Immiscible Contaminant Transport in Soils and Groundwater with an Emphasis on Petroleum Hydrocarbons: System of Differential Equations vs Single Cell Model

Abstract

Soil and groundwater contamination resulting from leaks of petroleum products, from faulty storage tanks and pipelines has become a recent environmental concern. A generalized mathematical model, incorporating the physical, chemical and biological processes which collectively describe the transport of a reactive and immiscible contaminant in soils and groundwater is presented. The problem is one of multiphase transport, that is, the contaminant can be transported as solutes in water, vapors in air and as unreacted constituents in an immiscible phase. Additionally, it may be adsorbed onto the soil surface. Conservation principles lead to a system of nonlinear partial differential equations governing the phenomenon. As an alternative, a single cell model as a simplified version of this generalized system is also presented. The whole system is represented by a single element.
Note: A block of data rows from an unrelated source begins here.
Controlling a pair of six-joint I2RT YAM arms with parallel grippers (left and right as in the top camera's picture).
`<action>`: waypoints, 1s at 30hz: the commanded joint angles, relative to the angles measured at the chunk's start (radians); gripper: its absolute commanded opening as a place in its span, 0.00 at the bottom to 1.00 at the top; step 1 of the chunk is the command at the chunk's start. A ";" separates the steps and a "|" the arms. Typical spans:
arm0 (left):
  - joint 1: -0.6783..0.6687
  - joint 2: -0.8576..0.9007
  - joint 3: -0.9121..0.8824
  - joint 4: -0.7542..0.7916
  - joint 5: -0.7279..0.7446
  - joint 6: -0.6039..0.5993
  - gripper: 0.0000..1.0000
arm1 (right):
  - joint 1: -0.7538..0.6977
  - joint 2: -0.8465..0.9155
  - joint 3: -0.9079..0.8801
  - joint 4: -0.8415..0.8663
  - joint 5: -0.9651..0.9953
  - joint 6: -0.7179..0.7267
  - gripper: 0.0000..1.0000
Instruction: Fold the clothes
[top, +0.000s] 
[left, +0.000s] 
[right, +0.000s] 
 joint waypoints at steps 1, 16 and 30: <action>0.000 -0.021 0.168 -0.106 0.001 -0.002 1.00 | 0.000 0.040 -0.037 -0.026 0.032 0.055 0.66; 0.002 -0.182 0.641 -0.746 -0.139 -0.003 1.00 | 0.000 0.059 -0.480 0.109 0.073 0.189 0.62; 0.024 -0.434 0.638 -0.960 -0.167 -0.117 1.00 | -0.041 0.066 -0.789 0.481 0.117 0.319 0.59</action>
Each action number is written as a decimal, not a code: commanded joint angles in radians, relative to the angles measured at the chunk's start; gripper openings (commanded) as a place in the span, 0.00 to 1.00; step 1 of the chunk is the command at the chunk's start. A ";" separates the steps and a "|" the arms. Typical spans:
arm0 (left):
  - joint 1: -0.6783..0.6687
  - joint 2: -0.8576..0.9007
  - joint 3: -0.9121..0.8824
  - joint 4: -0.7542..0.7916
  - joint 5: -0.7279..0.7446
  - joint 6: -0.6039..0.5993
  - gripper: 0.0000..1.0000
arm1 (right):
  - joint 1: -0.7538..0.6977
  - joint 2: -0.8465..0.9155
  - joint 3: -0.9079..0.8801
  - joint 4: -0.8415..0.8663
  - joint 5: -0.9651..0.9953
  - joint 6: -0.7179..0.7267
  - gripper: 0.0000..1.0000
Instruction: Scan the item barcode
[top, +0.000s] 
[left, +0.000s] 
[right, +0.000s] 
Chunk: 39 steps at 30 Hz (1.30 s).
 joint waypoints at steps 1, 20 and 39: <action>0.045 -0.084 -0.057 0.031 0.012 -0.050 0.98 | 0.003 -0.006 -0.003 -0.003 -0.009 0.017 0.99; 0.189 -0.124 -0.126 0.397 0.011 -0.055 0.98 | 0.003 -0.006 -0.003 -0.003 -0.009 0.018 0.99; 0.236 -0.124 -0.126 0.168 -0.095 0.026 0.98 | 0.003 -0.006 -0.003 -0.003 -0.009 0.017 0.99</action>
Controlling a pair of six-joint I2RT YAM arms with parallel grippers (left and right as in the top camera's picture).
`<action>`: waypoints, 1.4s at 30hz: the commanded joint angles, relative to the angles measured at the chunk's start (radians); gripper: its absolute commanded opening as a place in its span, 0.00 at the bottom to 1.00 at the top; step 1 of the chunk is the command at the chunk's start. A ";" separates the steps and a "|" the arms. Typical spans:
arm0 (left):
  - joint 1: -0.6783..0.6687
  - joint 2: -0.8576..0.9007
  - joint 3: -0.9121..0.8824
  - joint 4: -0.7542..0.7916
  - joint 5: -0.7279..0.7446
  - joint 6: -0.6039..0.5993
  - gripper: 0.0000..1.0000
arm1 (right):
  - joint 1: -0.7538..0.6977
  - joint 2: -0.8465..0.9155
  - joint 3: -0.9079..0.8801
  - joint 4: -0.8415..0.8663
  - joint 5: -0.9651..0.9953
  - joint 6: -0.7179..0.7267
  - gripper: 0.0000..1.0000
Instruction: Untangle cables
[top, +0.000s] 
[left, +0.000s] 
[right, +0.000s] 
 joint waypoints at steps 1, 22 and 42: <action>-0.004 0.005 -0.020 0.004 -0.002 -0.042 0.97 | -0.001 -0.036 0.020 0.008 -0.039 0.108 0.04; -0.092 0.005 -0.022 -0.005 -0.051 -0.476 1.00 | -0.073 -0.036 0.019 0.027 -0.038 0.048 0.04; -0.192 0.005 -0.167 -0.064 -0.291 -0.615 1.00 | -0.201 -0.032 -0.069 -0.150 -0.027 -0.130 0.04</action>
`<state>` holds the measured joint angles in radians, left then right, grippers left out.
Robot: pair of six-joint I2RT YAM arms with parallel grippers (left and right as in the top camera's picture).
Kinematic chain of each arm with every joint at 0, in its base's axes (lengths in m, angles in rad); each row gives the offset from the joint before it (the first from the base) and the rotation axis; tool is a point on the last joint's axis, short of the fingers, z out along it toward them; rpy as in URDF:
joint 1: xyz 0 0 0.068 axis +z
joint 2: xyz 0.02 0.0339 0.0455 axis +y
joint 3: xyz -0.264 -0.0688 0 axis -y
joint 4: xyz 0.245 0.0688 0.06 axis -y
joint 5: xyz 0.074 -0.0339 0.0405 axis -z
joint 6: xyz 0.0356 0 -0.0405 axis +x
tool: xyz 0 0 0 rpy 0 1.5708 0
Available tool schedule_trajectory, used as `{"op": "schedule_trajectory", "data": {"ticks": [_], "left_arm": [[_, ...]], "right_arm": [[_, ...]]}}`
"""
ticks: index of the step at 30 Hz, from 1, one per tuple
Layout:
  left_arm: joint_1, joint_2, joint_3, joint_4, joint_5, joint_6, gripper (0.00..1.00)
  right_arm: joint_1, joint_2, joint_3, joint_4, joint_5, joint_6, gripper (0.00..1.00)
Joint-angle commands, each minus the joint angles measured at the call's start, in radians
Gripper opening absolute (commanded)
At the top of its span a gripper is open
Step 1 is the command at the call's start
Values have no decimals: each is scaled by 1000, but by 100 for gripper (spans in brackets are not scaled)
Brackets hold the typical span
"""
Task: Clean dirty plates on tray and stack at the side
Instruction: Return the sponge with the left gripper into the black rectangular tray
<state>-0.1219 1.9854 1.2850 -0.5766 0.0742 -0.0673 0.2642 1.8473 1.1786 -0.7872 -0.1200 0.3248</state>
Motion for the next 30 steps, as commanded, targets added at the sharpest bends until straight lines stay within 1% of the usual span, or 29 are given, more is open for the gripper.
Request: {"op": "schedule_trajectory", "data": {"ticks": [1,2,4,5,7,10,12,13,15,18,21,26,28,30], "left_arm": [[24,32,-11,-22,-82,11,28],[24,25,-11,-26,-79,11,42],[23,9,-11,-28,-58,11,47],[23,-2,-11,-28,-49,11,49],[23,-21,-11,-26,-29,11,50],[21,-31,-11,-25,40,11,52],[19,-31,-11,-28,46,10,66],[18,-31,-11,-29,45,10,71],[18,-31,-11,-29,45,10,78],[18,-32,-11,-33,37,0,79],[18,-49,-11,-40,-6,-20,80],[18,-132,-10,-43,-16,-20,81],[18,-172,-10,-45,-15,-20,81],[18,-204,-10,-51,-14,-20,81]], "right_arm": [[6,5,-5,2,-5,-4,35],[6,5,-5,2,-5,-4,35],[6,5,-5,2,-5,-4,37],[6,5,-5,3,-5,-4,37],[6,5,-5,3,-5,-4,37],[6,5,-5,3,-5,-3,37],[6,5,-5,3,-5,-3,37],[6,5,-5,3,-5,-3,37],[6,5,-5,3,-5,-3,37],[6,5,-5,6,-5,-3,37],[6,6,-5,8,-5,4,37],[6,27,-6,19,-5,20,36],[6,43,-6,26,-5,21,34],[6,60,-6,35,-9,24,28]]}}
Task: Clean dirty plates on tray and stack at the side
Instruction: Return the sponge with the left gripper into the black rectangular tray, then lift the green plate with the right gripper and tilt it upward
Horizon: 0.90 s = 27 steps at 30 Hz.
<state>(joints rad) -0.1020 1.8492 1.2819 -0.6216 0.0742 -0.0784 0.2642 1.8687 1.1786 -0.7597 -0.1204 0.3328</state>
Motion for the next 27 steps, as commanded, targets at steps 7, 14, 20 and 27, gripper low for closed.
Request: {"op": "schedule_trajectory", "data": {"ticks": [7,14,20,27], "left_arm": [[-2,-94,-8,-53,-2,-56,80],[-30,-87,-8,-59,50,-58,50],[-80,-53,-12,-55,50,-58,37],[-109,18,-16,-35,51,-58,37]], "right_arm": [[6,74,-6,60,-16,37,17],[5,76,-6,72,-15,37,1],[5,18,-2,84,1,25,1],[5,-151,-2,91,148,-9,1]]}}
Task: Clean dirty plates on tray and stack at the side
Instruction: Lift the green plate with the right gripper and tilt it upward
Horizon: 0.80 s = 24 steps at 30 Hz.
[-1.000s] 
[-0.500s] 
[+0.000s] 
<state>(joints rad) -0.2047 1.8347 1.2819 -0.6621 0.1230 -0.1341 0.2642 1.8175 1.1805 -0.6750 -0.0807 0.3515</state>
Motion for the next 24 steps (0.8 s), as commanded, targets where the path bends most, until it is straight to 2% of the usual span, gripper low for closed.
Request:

Such an approach yields conservative estimates of a single constituent contaminant as only advective solute transport is allowed. The model has been applied to study the fate and transport of individual hydrocarbon constituents in an unsaturated zone. The results predict the concentrations of each hydrocarbon in all phases in space and time allowing the user to estimate the amounts of hydrocarbons which enter the underlying aquifer or which leave the soil via volatilization into the atmosphere. Such predictions are presented for selected cases. Comparisons of the single cell model with the generalized one are also given.